The present study has several limitations. The included articles varied in methods used for determination of uveal melanoma-related mortality. Whereas some relied on audited cause of death, others relied on collection of medical records and classifications from cancer registries. Secondly, only three of the included studies reported 20-year relative survival rates or longer, limiting the number of patients and amount of data to base results and conclusions on. Thirdly, the pooled estimates may be affected by statistical disadvantages of the used methods. In the random-effects inverse-variance model, the weight given to each study was the inverse of the variance of the relative survival rate. As we did not include studies with <100 patients and the variances were sufficiently similar, similar weights were given to all included studies. On the other hand, the weighted averages model may risk giving too much weight to studies based on sample size, disregarding smaller studies with meticulously collected data. Fourthly, methods alternative to fitting the combined estimate to data from the random-effects and weighted averages models may very well have been preferred by some, including fitting of the curve to the raw survival data from each article or to not perform curve fitting at all. This would however not have taken the sample sizes into account, and it would have given excessive consideration to deviations in the survival curve produced by single studies. Lastly, the confidence interval of our combined estimate was based on the standard deviation between the random-effects and weighted average models. This produced a quite narrow interval as the two curves were closely approximated during the first 20–25 years after diagnosis. Other methods for calculation, including taking each individual study or the cumulative range from both models into account, would likely have produced a broader confidence interval for the combined estimate. On the other hand, previous research has shown that standard errors of relative survival of cancer patients may be substantially overestimated with the herein used method, which may have led us to report excessively broad confidence intervals29.

Conclusions

About two in five patients with uveal melanoma succumb to their disease within 20 years after primary tumor treatment.

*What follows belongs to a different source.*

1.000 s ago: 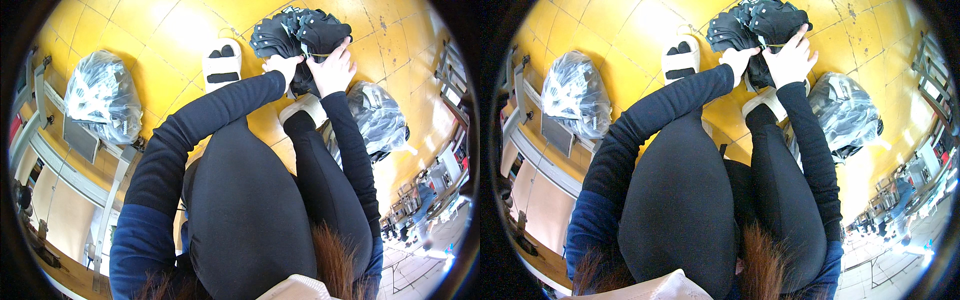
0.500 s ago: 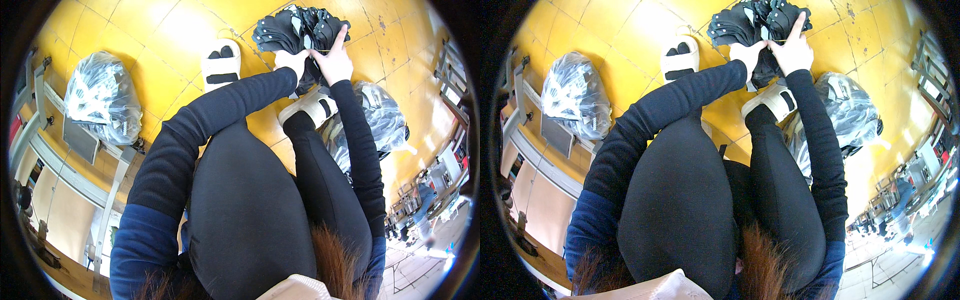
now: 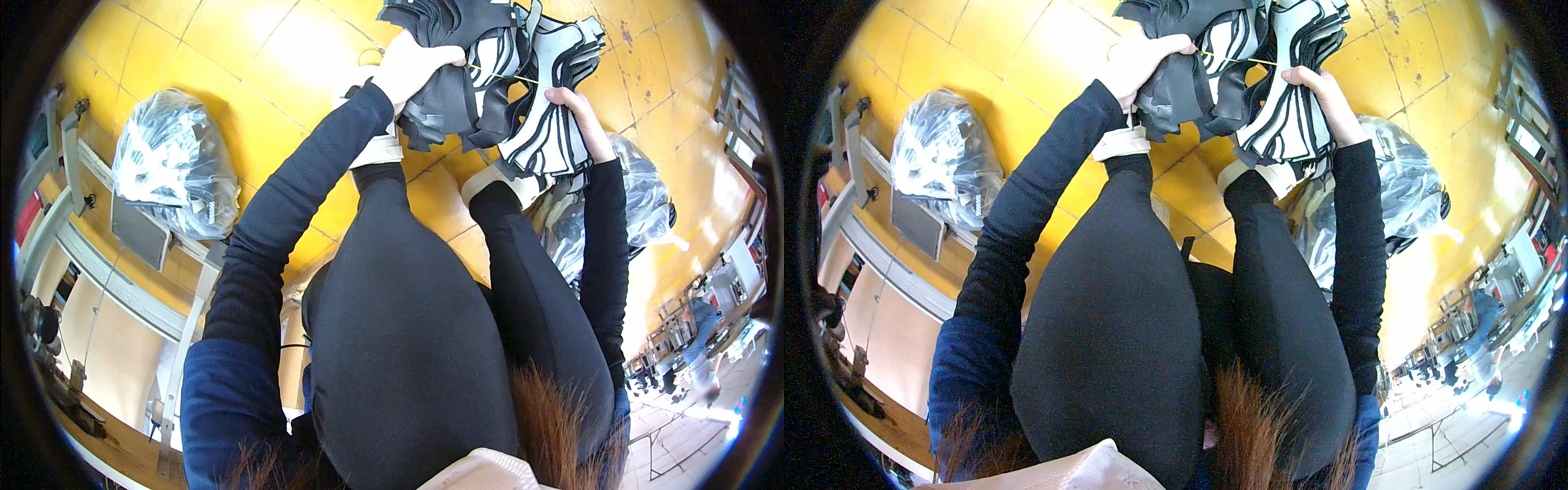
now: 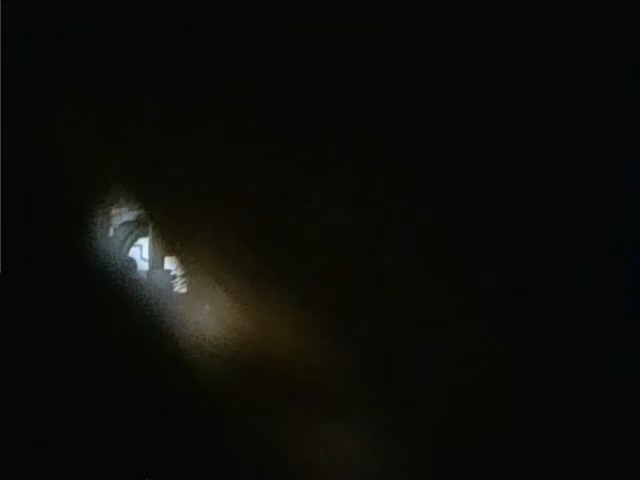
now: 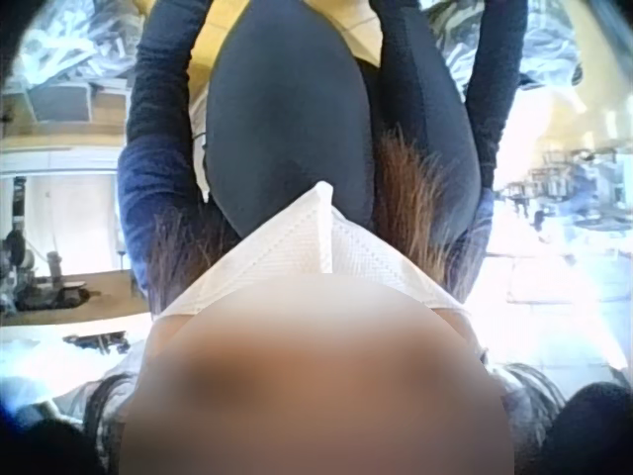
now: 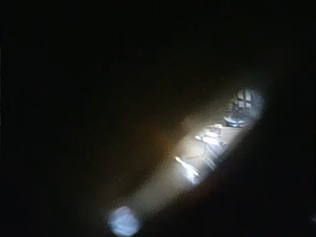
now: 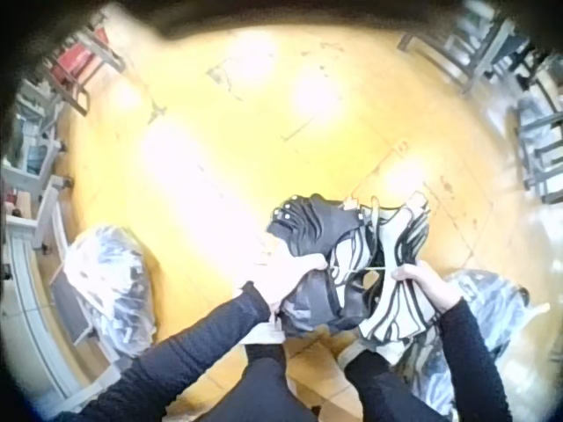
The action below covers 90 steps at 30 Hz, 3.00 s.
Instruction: The person sits on the floor and unpacks a plastic bag containing black gloves. They remove the gloves, separate them into smaller bundles, and tie each bundle with a rubber band. The tied bundles are placed on the floor next to the bag.
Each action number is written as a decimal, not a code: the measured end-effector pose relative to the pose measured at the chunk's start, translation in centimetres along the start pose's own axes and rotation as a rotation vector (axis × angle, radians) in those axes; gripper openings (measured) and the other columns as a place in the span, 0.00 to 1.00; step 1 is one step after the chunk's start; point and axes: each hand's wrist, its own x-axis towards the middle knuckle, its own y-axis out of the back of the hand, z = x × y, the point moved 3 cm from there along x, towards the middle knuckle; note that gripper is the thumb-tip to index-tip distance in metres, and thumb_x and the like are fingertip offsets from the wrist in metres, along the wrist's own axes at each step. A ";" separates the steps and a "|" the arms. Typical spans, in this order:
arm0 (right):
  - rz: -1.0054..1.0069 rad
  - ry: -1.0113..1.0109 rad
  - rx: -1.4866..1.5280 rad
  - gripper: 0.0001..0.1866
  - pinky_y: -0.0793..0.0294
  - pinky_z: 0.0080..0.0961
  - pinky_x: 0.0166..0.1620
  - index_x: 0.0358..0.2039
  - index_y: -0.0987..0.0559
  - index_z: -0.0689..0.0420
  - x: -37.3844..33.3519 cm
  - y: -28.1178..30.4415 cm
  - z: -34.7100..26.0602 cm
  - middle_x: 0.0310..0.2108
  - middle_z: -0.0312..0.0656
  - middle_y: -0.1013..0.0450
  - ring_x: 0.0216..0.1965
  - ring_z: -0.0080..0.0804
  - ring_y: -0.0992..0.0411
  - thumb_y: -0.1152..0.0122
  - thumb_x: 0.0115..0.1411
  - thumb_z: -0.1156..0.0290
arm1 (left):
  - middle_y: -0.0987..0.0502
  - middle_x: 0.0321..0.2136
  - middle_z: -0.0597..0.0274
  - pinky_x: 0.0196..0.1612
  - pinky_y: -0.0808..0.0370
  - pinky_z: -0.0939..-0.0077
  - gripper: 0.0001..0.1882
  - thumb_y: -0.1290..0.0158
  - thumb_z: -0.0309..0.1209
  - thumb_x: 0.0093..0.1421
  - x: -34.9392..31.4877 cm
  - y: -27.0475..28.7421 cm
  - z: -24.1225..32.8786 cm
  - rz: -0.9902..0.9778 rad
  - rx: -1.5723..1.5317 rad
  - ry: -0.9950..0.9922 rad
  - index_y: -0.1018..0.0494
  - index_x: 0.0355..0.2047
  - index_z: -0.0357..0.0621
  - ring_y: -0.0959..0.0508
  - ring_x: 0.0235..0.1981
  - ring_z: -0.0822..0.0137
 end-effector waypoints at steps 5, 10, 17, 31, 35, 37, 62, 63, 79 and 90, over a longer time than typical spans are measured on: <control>0.009 0.040 0.128 0.22 0.24 0.20 0.37 0.42 0.26 0.62 1.7 -2.8 1.3 0.32 0.36 0.24 0.31 0.22 0.24 0.33 0.53 0.60 | 0.22 0.37 0.43 0.41 0.22 0.70 0.40 0.30 0.47 0.38 2.2 1.2 -1.2 -0.023 0.179 0.046 0.29 0.39 0.21 0.20 0.37 0.59; 0.192 0.199 -0.044 0.34 0.30 0.26 0.53 0.52 0.32 0.65 4.3 -6.0 4.6 0.47 0.44 0.26 0.45 0.28 0.27 0.27 0.50 0.63 | 0.32 0.48 0.40 0.56 0.33 0.57 0.54 0.29 0.48 0.39 1.3 -0.7 -3.8 0.563 0.753 -0.105 0.43 0.58 0.30 0.30 0.52 0.44; 0.173 0.196 -0.097 0.49 0.34 0.29 0.59 0.61 0.41 0.67 4.6 -5.3 6.0 0.51 0.47 0.28 0.53 0.34 0.30 0.23 0.46 0.58 | 0.25 0.36 0.68 0.52 0.37 0.62 0.11 0.44 0.26 0.52 -1.1 -4.6 -2.6 0.148 0.938 -1.002 0.26 0.36 0.53 0.26 0.44 0.63; 0.084 1.295 -1.238 0.09 0.33 0.33 0.52 0.35 0.24 0.52 0.4 -9.4 3.4 0.36 0.38 0.29 0.47 0.37 0.31 0.43 0.51 0.71 | 0.26 0.38 0.67 0.45 0.34 0.65 0.14 0.42 0.28 0.50 0.5 -3.4 -3.6 0.015 0.943 -0.910 0.27 0.38 0.54 0.25 0.42 0.62; 0.096 1.044 -1.418 0.13 0.35 0.33 0.46 0.32 0.26 0.54 1.2 -11.2 3.7 0.31 0.38 0.32 0.41 0.36 0.32 0.38 0.47 0.63 | 0.26 0.39 0.65 0.44 0.29 0.63 0.19 0.39 0.30 0.47 0.8 -2.8 -3.4 -0.100 1.002 -0.922 0.27 0.41 0.53 0.24 0.43 0.60; 0.164 0.987 -1.471 0.21 0.38 0.34 0.45 0.35 0.26 0.54 1.2 -12.3 3.9 0.31 0.38 0.32 0.41 0.34 0.34 0.32 0.46 0.56 | 0.26 0.40 0.65 0.44 0.29 0.64 0.19 0.39 0.30 0.47 0.8 -2.6 -3.4 -0.106 0.963 -0.929 0.27 0.41 0.53 0.24 0.43 0.60; 0.159 1.060 -0.663 0.04 0.33 0.36 0.40 0.25 0.27 0.58 0.8 -7.2 3.7 0.25 0.43 0.32 0.34 0.43 0.32 0.41 0.54 0.74 | 0.29 0.47 0.68 0.54 0.38 0.60 0.29 0.36 0.36 0.42 0.1 -3.5 -3.7 -0.027 1.112 -0.806 0.30 0.48 0.60 0.28 0.50 0.63; 0.148 1.060 -0.639 0.05 0.33 0.36 0.35 0.23 0.28 0.59 0.4 -6.5 3.5 0.24 0.44 0.34 0.30 0.44 0.33 0.41 0.53 0.76 | 0.29 0.46 0.69 0.54 0.38 0.60 0.28 0.36 0.37 0.43 0.2 -3.5 -3.7 -0.038 1.102 -0.798 0.29 0.47 0.61 0.28 0.49 0.63; 0.677 0.600 0.464 0.07 0.41 0.17 0.30 0.26 0.22 0.68 -1.8 -2.8 9.7 0.20 0.34 0.31 0.23 0.18 0.37 0.46 0.53 0.78 | 0.31 0.32 0.72 0.45 0.40 0.61 0.09 0.40 0.47 0.48 1.1 -5.6 -3.7 0.199 1.084 -0.717 0.22 0.25 0.62 0.29 0.40 0.67; 0.428 0.173 0.143 0.33 0.33 0.25 0.55 0.55 0.30 0.68 0.7 -3.4 9.5 0.51 0.46 0.26 0.51 0.33 0.29 0.40 0.62 0.51 | 0.33 0.30 0.69 0.42 0.44 0.60 0.25 0.46 0.64 0.53 1.5 -7.0 -3.1 0.291 1.193 -0.651 0.22 0.19 0.58 0.31 0.38 0.66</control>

Patients surviving 20 years or longer may have a survival advantage to individuals of the same sex and age from the general population. Estimations are somewhat impeded by variance in patient baseline characteristics and in methods used for data acquisition. The main source for statistical heterogeneity in this study was however the large number of patients included. In only one out of three models did the  confidence interval reach the often quoted 50% mortality in uveal melanoma. This may be useful when counseling patients. Future research could improve standardization of methods for reporting patient outcomes in cancer.